**YOUR TASK**
Return each line of the entries that holds the string "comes".

------------------------------

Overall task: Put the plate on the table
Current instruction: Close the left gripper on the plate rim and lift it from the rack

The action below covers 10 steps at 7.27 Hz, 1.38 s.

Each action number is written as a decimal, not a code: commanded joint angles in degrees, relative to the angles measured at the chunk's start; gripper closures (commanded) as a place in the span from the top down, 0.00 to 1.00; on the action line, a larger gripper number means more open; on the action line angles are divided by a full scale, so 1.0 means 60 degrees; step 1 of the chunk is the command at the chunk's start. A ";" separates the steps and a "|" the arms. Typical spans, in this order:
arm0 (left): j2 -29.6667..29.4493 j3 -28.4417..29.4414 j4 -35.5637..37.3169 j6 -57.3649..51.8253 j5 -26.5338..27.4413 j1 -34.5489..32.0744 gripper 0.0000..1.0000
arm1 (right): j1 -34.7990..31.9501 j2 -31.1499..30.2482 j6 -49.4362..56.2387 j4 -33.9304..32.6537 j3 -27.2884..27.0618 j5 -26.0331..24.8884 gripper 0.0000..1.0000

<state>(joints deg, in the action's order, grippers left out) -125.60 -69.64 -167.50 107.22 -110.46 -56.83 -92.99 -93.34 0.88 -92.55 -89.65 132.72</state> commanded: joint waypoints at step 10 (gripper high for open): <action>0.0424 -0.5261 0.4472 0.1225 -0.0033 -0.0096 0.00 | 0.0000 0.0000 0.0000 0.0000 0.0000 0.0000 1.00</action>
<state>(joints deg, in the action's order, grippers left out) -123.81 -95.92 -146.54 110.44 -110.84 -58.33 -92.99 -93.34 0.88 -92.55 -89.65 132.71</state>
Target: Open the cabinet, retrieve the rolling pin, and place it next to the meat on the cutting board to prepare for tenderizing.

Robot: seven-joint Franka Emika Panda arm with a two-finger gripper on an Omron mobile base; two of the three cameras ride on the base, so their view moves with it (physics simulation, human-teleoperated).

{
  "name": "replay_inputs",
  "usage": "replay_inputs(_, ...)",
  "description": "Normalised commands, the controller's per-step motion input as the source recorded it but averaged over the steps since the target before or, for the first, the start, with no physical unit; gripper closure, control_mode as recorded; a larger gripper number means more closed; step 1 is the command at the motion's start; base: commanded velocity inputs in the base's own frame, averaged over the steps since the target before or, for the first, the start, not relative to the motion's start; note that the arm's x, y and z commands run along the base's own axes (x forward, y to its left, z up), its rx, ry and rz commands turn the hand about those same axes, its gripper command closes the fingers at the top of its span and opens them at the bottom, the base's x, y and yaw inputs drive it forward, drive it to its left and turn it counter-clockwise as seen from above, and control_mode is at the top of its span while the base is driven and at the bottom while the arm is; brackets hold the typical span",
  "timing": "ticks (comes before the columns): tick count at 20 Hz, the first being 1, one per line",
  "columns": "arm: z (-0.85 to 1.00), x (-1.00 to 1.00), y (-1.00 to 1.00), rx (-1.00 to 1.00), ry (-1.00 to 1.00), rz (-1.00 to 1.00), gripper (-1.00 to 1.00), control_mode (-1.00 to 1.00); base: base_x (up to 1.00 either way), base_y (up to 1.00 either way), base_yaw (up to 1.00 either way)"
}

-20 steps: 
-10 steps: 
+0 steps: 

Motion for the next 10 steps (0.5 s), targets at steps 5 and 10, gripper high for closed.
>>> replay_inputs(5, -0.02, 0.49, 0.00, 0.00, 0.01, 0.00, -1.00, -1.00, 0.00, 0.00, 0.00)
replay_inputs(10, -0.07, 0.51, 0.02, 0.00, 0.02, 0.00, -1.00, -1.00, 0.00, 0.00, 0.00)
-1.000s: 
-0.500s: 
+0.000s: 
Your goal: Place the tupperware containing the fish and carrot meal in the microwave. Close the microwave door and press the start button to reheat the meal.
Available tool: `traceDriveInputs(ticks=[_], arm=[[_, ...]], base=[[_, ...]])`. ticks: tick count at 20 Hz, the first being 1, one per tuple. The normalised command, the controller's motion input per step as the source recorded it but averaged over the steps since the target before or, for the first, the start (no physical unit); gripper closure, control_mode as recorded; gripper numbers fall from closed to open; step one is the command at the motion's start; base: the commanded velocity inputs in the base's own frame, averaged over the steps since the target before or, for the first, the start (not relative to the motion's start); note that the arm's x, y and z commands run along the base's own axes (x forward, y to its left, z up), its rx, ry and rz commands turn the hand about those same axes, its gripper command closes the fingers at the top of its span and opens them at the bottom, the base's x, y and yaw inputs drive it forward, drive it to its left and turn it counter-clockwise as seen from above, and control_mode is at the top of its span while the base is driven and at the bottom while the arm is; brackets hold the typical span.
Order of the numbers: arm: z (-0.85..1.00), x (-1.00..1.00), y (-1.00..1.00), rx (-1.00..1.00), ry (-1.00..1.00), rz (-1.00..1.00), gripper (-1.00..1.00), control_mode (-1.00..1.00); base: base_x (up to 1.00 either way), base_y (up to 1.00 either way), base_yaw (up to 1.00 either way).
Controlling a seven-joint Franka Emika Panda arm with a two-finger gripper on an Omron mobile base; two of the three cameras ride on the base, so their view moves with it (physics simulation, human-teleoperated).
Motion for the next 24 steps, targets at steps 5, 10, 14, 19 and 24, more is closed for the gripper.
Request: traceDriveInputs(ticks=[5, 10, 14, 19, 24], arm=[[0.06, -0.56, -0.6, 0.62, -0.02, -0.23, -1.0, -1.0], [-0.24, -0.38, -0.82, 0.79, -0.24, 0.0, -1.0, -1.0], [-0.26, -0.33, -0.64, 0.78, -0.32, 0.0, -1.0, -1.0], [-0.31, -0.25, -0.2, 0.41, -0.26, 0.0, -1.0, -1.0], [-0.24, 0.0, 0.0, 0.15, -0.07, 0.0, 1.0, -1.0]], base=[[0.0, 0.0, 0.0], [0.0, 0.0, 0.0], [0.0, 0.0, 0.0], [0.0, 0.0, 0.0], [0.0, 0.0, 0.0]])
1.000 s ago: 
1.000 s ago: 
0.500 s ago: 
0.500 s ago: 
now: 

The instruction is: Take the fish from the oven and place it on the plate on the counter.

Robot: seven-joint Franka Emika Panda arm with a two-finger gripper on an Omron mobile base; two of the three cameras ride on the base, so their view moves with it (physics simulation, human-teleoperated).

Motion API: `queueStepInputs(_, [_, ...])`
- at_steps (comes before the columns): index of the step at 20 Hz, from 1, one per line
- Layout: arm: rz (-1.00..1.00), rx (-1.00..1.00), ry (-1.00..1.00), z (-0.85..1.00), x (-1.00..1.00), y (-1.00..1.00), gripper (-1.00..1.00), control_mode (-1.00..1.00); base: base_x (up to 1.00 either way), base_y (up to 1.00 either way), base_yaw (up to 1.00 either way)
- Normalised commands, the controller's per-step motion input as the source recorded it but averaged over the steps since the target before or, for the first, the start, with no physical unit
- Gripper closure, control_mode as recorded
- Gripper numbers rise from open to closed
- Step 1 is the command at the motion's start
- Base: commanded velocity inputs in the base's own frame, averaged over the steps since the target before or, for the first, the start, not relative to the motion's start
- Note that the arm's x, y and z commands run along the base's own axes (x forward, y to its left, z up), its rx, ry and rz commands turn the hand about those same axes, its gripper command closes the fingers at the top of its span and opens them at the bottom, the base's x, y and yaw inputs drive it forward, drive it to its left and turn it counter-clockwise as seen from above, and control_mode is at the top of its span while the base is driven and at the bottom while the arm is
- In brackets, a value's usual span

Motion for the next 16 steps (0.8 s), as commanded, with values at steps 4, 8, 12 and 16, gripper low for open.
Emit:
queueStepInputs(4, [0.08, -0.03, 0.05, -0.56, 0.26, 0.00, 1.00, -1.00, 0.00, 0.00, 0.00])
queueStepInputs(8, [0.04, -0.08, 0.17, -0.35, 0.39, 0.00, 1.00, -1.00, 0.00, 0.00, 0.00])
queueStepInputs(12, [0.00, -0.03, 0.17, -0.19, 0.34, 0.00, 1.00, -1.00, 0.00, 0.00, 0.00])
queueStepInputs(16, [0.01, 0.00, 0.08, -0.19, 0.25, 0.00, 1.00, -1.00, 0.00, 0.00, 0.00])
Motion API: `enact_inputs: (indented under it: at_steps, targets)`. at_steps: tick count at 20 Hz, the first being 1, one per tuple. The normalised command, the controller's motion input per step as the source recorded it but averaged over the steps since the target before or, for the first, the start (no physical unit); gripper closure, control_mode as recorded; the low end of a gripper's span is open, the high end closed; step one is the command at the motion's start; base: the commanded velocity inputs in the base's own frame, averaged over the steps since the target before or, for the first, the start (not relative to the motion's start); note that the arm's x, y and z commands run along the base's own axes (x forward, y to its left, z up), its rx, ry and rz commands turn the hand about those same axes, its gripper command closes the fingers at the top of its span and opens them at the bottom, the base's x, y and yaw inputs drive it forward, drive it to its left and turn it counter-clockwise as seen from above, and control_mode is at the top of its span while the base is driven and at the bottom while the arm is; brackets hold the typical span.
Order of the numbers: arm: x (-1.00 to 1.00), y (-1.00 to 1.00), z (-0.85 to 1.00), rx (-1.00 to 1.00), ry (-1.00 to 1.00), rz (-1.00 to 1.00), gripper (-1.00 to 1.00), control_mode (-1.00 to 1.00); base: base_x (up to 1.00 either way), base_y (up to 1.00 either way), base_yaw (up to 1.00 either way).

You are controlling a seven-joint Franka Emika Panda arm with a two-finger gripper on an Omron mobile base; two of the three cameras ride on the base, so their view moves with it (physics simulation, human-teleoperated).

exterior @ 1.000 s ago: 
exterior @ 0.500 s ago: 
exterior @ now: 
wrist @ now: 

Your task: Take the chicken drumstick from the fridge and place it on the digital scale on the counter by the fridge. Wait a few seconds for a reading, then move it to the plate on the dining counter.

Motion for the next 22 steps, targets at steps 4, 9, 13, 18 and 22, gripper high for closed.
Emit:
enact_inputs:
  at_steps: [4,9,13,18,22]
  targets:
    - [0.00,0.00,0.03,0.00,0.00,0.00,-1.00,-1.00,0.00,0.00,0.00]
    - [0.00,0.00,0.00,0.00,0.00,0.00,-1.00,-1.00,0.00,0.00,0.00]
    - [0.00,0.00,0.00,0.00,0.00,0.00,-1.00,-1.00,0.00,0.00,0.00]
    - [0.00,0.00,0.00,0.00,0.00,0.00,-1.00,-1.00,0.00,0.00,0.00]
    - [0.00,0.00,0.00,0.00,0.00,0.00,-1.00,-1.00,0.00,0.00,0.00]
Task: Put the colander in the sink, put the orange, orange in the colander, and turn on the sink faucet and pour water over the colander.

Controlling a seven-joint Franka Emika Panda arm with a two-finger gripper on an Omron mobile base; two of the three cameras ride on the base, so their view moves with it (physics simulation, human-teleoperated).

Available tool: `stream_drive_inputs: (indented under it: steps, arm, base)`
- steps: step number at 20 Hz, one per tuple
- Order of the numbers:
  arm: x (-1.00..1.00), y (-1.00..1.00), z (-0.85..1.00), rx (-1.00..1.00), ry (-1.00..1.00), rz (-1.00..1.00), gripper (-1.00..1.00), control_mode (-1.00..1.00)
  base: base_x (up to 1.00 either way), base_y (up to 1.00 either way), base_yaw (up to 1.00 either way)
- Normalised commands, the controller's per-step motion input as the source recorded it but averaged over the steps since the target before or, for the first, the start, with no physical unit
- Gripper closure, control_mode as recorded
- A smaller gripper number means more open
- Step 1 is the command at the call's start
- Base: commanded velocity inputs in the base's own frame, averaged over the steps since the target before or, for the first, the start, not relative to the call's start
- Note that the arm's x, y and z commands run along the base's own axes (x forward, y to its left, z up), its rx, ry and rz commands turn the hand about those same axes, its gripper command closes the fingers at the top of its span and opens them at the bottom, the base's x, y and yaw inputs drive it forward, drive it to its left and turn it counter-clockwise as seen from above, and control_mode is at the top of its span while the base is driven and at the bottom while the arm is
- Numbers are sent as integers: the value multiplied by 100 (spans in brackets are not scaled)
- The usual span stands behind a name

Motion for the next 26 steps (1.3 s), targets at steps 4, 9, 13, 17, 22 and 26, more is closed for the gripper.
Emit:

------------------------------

**THE ANSWER**
  "timing": "ticks (comes before the columns): tick count at 20 Hz, the first being 1, one per line",
- at_steps (comes before the columns): index of the step at 20 Hz, from 1, one per line

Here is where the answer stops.